◆ **EXERCISE BRIEF**
If a line of the material holds the string "computer", it counts; report the number of such lines alone.

[Start of Attachment]

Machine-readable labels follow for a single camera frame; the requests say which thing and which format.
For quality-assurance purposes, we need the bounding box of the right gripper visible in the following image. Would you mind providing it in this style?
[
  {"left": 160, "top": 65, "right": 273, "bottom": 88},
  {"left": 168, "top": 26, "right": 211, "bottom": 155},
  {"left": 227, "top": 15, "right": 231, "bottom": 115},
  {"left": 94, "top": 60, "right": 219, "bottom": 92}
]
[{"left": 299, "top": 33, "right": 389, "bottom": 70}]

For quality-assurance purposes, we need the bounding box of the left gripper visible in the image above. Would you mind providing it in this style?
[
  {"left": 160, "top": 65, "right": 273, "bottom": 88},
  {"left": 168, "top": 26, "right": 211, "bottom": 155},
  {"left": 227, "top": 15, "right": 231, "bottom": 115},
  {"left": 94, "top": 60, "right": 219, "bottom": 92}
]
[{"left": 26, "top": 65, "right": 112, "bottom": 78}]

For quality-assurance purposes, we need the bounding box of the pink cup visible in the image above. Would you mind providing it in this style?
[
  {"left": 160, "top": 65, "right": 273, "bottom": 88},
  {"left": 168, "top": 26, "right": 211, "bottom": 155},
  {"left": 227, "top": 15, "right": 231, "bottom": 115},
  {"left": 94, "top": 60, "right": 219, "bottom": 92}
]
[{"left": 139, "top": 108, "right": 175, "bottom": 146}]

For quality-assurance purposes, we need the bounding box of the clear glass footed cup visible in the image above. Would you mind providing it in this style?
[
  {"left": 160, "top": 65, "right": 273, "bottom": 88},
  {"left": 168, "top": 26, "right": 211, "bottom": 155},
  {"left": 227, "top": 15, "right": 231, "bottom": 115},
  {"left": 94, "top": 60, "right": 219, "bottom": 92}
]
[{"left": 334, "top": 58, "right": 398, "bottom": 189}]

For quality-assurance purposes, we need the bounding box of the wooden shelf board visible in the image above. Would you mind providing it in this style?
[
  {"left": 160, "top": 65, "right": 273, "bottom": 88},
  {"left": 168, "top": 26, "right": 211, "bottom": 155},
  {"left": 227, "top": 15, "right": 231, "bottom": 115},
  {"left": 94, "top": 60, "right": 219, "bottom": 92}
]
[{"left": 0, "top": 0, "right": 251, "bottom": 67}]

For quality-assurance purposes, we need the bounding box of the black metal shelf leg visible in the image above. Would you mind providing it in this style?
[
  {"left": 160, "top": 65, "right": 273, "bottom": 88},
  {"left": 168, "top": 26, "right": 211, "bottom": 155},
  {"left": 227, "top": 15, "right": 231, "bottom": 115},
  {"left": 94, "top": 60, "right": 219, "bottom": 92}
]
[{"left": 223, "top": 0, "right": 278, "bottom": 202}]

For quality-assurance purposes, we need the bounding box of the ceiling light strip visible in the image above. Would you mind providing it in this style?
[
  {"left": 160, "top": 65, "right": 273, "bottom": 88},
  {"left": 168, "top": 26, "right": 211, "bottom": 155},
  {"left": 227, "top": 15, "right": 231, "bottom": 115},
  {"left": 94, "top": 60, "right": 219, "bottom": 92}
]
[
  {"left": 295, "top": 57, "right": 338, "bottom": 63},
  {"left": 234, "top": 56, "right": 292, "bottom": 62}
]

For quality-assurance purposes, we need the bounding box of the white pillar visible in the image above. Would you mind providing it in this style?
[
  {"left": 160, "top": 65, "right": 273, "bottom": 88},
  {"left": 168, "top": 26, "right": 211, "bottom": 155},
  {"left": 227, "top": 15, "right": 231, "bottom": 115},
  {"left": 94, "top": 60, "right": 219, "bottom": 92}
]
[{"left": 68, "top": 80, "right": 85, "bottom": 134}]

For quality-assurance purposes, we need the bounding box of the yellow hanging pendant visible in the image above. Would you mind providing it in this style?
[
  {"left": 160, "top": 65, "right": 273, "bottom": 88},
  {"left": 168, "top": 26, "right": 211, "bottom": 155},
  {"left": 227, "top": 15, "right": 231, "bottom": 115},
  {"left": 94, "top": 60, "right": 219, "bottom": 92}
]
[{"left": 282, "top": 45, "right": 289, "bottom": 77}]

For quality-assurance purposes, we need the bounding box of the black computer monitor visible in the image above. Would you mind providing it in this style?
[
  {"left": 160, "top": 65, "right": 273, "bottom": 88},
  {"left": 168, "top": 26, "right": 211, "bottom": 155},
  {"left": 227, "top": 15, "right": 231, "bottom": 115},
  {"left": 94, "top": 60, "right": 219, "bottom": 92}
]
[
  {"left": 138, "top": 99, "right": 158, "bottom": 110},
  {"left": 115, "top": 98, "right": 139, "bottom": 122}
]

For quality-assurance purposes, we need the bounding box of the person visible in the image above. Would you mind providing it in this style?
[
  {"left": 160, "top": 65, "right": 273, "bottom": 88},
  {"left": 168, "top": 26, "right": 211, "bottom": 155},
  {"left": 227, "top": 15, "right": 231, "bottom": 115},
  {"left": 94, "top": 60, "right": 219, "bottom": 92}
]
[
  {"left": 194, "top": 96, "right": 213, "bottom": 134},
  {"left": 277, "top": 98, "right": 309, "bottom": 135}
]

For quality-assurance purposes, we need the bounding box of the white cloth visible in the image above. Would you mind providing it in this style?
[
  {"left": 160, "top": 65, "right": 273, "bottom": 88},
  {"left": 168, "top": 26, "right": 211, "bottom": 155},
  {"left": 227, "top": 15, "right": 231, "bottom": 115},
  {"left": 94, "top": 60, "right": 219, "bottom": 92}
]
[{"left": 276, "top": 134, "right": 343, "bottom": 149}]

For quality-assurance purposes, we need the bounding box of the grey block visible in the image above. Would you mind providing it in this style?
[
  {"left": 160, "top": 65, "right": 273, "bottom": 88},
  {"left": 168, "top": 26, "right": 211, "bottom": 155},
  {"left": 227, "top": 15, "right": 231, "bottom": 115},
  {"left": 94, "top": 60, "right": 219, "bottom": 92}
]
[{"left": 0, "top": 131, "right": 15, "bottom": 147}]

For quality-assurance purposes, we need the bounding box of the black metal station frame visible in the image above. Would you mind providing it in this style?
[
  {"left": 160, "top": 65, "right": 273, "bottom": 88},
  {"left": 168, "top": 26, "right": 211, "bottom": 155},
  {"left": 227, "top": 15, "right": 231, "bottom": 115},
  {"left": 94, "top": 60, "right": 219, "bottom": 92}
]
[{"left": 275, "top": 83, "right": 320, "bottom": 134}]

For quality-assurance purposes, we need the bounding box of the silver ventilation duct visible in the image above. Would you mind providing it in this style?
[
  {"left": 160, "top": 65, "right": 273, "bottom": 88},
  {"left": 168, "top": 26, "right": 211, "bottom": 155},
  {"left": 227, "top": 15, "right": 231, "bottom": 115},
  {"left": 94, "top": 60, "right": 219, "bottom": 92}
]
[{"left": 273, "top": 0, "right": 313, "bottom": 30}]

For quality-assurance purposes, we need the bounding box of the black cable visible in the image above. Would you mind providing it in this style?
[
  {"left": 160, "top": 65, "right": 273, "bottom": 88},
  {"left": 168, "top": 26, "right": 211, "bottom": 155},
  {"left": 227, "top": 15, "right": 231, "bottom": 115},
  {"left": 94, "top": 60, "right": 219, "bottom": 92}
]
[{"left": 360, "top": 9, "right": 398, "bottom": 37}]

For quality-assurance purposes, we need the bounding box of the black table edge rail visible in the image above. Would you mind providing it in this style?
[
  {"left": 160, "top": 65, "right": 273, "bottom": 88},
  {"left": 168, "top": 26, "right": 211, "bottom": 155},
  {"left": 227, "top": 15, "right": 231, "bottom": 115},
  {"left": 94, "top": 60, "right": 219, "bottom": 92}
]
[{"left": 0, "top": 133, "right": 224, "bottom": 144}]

[End of Attachment]
[Start of Attachment]

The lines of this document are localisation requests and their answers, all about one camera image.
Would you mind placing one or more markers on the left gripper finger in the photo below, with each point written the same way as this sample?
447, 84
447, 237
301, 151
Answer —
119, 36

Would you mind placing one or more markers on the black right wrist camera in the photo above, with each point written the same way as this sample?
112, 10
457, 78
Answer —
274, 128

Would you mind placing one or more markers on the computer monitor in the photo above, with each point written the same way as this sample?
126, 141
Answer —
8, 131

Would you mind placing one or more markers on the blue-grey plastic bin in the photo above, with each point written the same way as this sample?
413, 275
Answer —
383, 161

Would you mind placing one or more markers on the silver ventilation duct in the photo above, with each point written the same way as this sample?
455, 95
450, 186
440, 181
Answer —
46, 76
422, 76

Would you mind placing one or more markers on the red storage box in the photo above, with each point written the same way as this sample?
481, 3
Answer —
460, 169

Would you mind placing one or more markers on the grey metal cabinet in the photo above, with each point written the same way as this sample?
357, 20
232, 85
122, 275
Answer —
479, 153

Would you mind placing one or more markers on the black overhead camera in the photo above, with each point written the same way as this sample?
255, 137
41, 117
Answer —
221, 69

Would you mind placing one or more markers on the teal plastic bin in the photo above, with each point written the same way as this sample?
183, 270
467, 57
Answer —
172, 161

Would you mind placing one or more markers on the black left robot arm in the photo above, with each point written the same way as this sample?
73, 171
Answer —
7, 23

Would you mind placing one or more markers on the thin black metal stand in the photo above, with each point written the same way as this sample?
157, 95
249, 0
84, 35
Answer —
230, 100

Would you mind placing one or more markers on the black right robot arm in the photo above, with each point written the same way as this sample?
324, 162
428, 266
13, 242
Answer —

[End of Attachment]

◆ **ANSWER BELOW**
2